2) Statistically, approximately half of the faculty would be operating at a loss — so why single him out?
3) In his prior 38 years of employment, and reviews, he was never informed that his job was solely dependent on outside funding.
4) Additionally, prior to the sacking, he had not been informed that his income production was a problem that need to be addressed — giving him a chance to do so.
— The Danish Society of Engineers, and the Danish Association of Masters and PhDs, have gone on record stating that it is unreasonable to dismiss researchers due to a lack of grants. Furthermore they reportedly said such a policy is contrary to the Danish University Act, which specifies that the purpose of research is to promote education, not to be a profit-making venture...

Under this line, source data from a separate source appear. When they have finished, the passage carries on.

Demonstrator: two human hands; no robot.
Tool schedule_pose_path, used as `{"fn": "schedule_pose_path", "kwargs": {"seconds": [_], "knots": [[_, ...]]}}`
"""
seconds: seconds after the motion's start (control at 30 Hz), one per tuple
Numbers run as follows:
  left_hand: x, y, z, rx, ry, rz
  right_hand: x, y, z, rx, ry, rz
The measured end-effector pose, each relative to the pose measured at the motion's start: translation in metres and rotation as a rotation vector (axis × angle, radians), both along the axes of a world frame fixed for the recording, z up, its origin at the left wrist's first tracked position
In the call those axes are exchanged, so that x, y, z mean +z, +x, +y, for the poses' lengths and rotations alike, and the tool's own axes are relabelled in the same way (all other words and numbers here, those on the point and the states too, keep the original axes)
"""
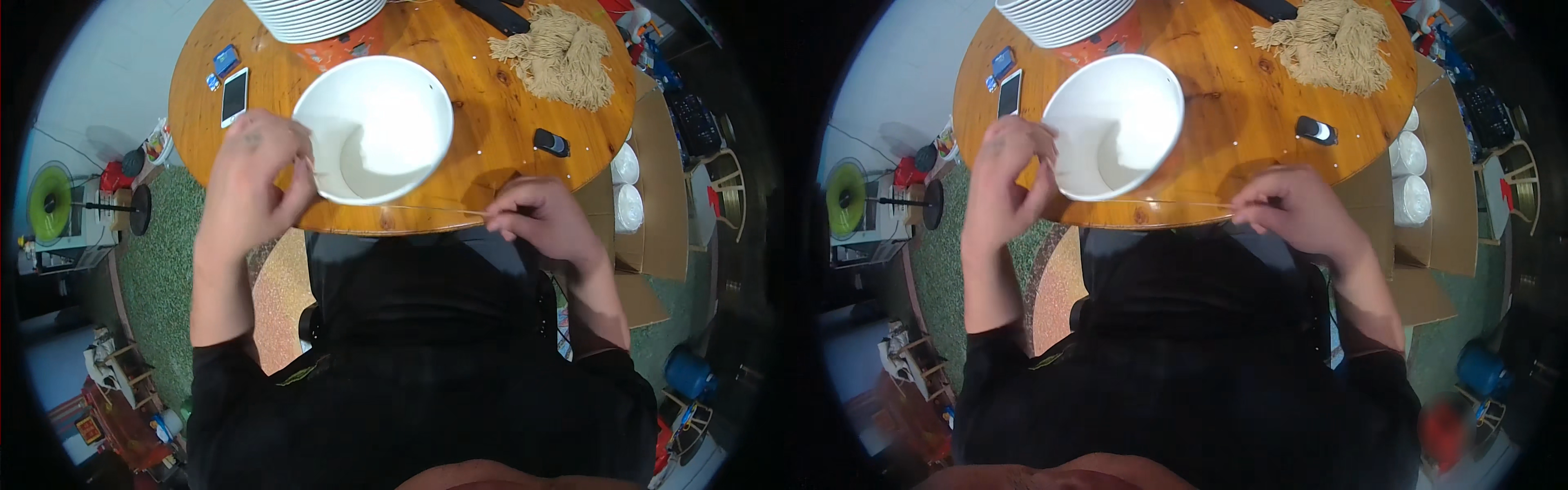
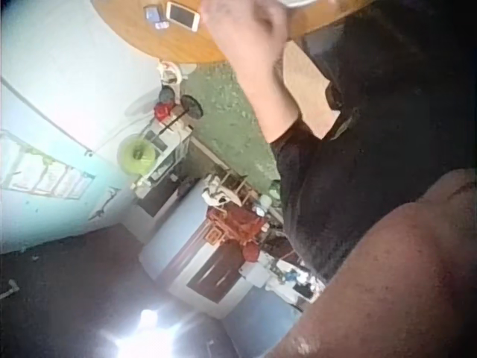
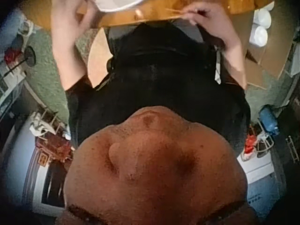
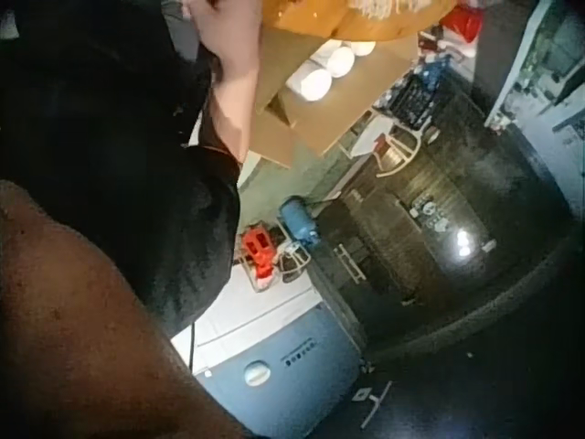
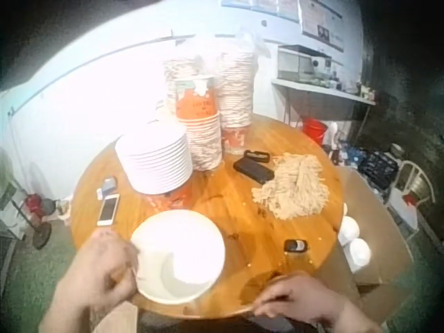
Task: Attaching rubber bands to small paper tags for packaging disposable bowls.
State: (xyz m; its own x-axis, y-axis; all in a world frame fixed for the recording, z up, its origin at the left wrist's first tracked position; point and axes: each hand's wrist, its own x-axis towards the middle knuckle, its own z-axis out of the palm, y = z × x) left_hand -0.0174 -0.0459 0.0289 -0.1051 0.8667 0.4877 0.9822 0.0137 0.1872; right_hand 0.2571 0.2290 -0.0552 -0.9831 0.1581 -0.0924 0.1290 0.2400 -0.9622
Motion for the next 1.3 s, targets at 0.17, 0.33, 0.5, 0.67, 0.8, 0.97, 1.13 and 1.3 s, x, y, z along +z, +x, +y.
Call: {"fn": "schedule_pose_path", "kwargs": {"seconds": [0.17,0.33,0.5,0.67,0.8,0.97,1.13,1.3], "knots": [[0.009,-0.029,-0.016,0.027,-0.074,0.069,0.034,0.002,0.001,0.255,-0.065,-0.058],[0.002,-0.054,-0.029,0.085,-0.033,0.119,0.059,-0.014,0.001,0.451,0.004,-0.009],[-0.004,-0.033,-0.019,0.146,0.141,0.091,0.049,-0.026,-0.058,0.358,-0.375,0.187],[-0.018,0.004,-0.027,0.227,0.308,0.072,-0.014,-0.037,-0.078,-0.268,0.413,0.367],[-0.03,0.059,-0.014,0.042,0.261,-0.127,-0.046,-0.031,-0.082,-0.343,0.296,0.42],[-0.056,0.063,0.012,0.106,0.164,-0.003,-0.043,-0.063,-0.053,-0.597,-0.006,0.369],[-0.043,0.043,0.003,0.021,0.106,-0.053,-0.038,-0.072,-0.029,-0.523,0.043,0.357],[-0.021,0.02,-0.012,0.071,0.018,-0.075,-0.045,-0.071,-0.024,-0.246,-0.056,0.078]]}}
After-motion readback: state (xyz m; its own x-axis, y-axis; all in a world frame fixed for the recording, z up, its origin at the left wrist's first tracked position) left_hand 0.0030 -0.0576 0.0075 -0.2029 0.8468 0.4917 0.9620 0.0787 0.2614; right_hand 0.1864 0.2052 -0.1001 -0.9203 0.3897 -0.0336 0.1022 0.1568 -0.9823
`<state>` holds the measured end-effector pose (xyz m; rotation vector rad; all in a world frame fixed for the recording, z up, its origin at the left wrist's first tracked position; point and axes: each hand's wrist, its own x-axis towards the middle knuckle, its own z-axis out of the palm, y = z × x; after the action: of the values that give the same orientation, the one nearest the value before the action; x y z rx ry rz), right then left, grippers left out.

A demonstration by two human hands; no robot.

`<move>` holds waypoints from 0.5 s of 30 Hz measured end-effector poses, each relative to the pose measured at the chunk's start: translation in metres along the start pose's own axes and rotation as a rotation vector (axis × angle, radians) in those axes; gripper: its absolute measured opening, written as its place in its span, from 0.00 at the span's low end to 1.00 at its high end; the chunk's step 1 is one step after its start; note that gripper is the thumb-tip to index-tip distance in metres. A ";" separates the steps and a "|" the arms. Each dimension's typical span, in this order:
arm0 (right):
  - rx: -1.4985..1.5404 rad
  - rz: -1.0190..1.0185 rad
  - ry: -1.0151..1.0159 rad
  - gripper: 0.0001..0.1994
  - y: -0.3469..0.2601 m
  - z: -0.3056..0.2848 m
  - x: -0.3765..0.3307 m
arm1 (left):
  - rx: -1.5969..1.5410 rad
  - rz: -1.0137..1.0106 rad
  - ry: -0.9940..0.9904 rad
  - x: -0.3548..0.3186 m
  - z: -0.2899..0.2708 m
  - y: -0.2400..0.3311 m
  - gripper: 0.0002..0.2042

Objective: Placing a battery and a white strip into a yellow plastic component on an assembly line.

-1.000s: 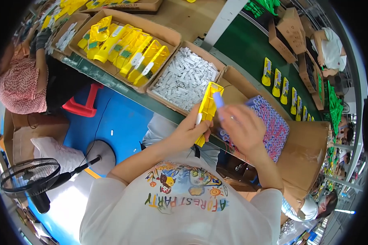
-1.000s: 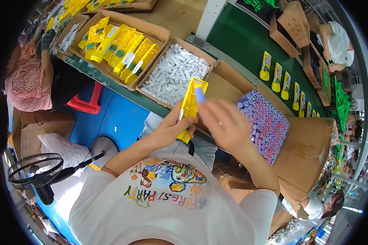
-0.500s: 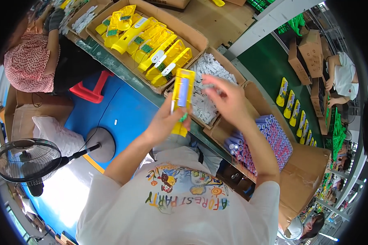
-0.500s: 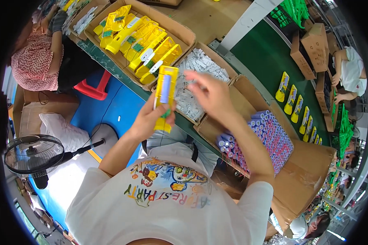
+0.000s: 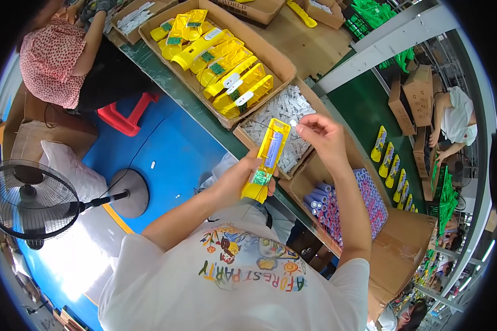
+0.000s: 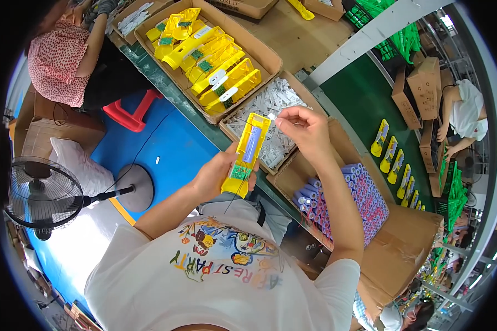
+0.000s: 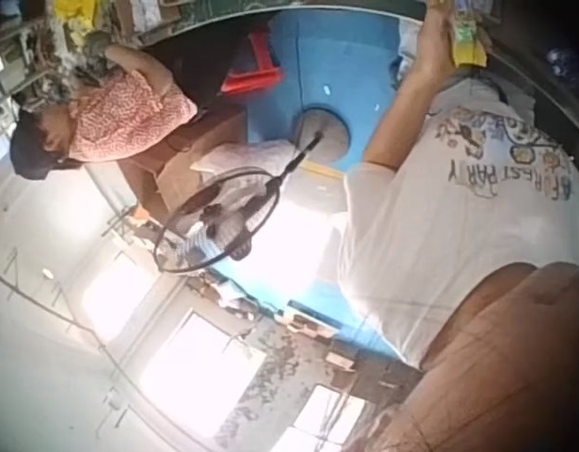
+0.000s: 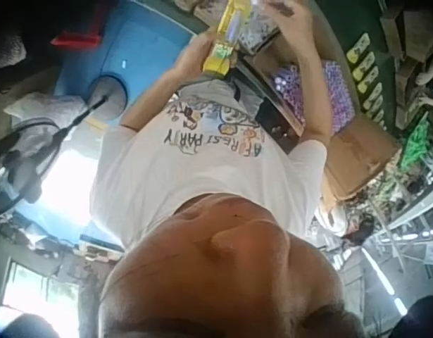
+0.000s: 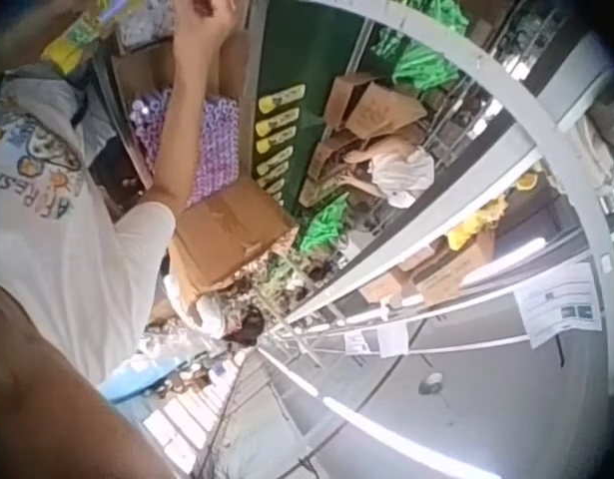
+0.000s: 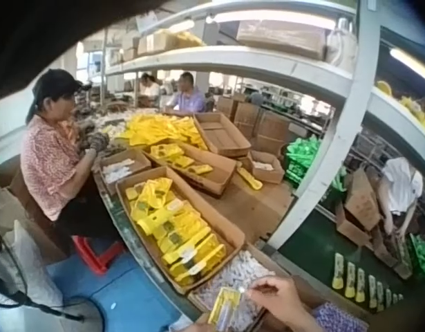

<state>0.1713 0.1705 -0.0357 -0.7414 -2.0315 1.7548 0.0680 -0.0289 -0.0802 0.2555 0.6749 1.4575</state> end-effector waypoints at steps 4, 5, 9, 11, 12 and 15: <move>0.140 0.139 -0.053 0.07 -0.002 -0.001 -0.010 | 0.383 0.123 0.054 0.006 0.006 -0.008 0.18; 0.224 0.158 -0.055 0.09 0.004 -0.001 -0.011 | 0.386 0.121 0.054 0.007 0.006 -0.010 0.18; 0.478 0.138 -0.021 0.15 0.017 0.003 -0.018 | 0.603 0.188 0.048 0.011 0.009 -0.013 0.17; 0.500 0.207 0.022 0.15 0.010 0.008 -0.020 | 0.683 0.195 0.068 0.012 0.011 -0.013 0.17; 0.520 0.276 0.059 0.16 0.005 0.010 -0.021 | 0.633 0.217 0.020 0.011 0.013 -0.013 0.17; 0.594 0.260 -0.008 0.15 -0.007 0.011 -0.019 | 0.563 0.249 -0.056 0.010 0.016 -0.013 0.17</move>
<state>0.1791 0.1494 -0.0297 -0.8157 -1.3315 2.3426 0.0873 -0.0168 -0.0776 0.8375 1.0279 1.4615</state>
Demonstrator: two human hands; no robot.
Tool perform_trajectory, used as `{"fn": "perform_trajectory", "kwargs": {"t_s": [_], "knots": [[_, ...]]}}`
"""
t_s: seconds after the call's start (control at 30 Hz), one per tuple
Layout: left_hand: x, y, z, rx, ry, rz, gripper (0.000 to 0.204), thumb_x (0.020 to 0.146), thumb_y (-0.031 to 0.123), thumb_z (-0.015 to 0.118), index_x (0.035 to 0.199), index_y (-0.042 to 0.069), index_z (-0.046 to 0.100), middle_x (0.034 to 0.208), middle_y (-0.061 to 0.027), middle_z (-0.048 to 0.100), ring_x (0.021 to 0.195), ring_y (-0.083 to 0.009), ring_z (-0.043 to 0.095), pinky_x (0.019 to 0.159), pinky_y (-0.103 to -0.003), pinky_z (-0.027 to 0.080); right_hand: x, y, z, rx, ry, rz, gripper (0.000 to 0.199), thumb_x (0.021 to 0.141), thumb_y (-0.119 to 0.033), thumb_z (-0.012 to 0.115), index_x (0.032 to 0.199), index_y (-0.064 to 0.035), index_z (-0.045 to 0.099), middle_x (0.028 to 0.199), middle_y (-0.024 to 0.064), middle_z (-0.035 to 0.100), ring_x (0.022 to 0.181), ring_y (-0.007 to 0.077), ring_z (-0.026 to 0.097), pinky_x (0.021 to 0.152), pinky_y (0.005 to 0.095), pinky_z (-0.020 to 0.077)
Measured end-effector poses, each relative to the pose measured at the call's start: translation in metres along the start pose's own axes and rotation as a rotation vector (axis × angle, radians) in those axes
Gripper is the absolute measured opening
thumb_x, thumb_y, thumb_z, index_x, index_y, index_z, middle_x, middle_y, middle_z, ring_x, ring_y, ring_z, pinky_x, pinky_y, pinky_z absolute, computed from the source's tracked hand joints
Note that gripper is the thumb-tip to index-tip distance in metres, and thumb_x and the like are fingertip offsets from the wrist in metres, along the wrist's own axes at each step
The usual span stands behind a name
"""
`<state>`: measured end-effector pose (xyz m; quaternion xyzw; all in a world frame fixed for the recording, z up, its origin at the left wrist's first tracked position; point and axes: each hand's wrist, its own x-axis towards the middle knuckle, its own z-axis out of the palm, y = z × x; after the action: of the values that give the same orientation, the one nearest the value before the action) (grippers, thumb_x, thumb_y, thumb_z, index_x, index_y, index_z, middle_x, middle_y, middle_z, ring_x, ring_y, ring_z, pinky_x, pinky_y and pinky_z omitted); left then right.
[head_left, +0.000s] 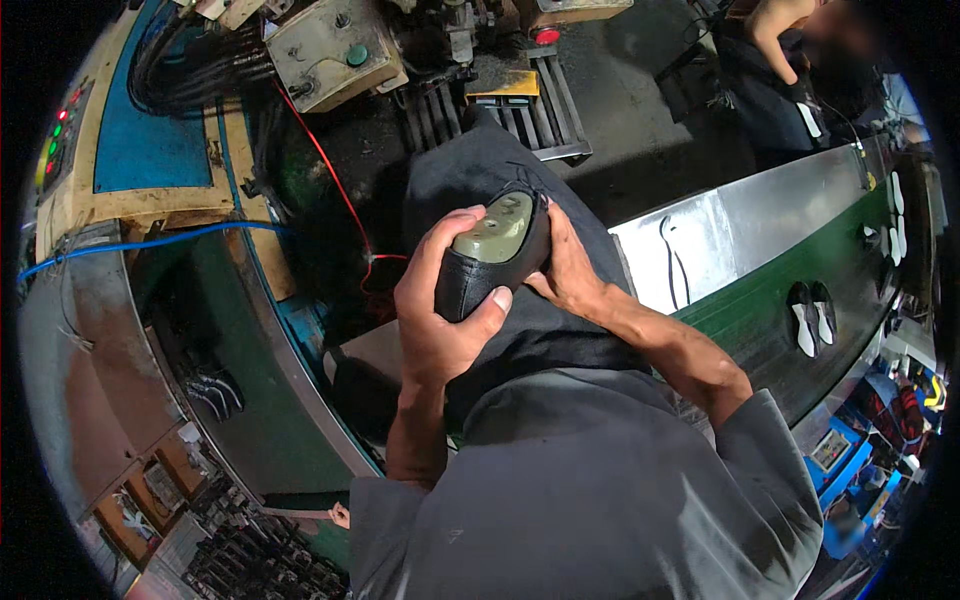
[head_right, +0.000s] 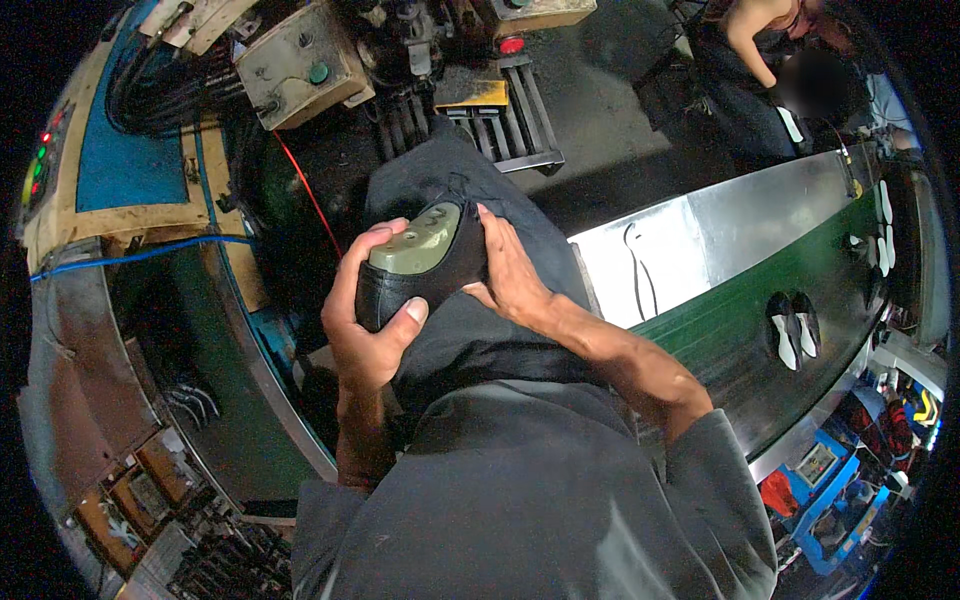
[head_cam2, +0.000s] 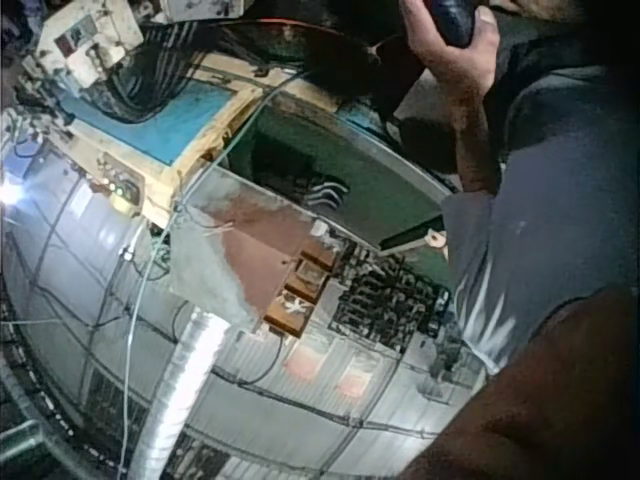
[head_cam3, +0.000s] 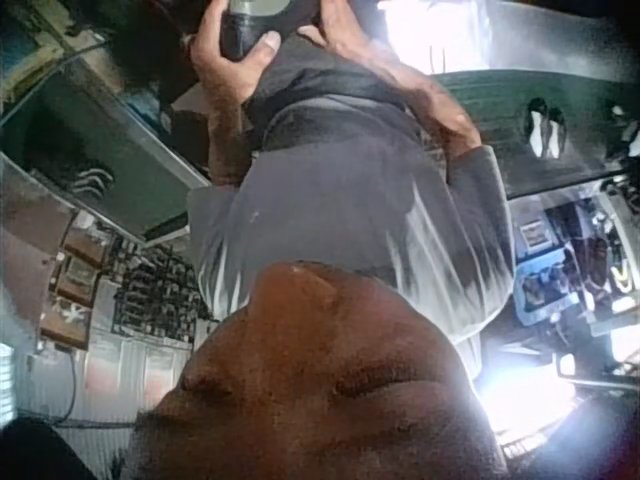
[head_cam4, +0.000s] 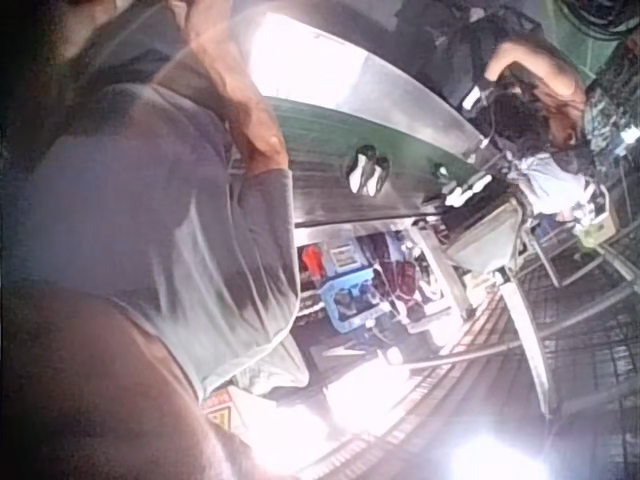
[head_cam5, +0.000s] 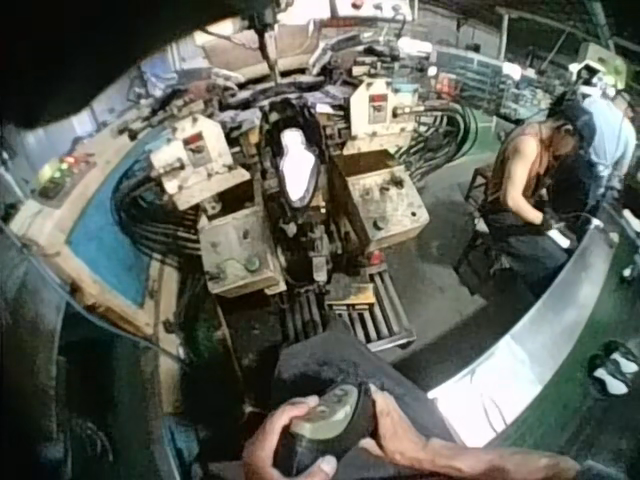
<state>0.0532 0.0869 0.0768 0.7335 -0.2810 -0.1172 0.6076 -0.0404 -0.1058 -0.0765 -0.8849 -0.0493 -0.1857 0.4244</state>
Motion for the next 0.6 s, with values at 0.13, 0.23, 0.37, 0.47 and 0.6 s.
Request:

— The VP of the Danish Confederation of Professional Associations stated that it's rare that a Danish professor is fired.
— It has been reported that the wind industry has frequently complained about Dr. Møller to his boss (Dean Eskild Holm Nielsen)...
— Consider this: the same Dean Nielsen was a keynote speaker at the Wind Industry Association’s meeting, the day after he fired Dr. Møller!
— As one article explains, this termination might have also come from the fact that the Technical University of Denmark (DTU) has a very close association with the wind industry, and that Dr. Møller's scientific research had resulted in embarrassing revelations.
— The same article states that with Dr. Møller out of the picture, wind industry friendly DTU will now take over responsibility for assessing acoustical impacts of industrial wind turbines on Danish citizens. (I wonder what conclusions they will reach?)
As one report accurately stated: it takes courage for academics to focus on scientific research, instead of pursuing outside funding.
Please consider writing a short, polite email to Dr. Møller's boss (the person who fired him), Dean Nielsen (firstname.lastname@example.org), objecting to this shameful termination.
john droz, jr.
physicist & environmental advocate
PS — Although his studies on industrial wind energy only comprise a small amount of his thirty eight years of academic work, they may have resulted in the most notoriety.
Since many of the people on this list are interested in that topic, here are a few other examples of Dr. Møller's work related to wind energy, in his words:
1) We made an analyses of a wind project in Maastricht, planned to possibly have turbines from a Danish company. The City Council stopped the project after our report — a result that did not make us popular with the Danish wind industry.
2) A reason why we seem to be a nuisance to the wind industry in Denmark is that we keep finding errors in noise calculations and evaluations. As an example, we found serious errors in the environmental impact assessment behind a new law on a wind turbine test center, and the law had to be changed.
3) We also revealed that in a big Vestas promotion, they mixed up two acoustical terms (and Vestas had to change part of their campaign). I’m afraid there are only Danish newspaper articles about that — which is unfortunate, because it was quite funny.
4) We also criticized Danish regulation of wind turbine noise, which resulted in feature articles in Danish newspapers. I am not sure if others have been translated, but here is one example.
5) We also put together some web pages about the Danish wind regulations, which made the wind industry complain about me to the Dean (again).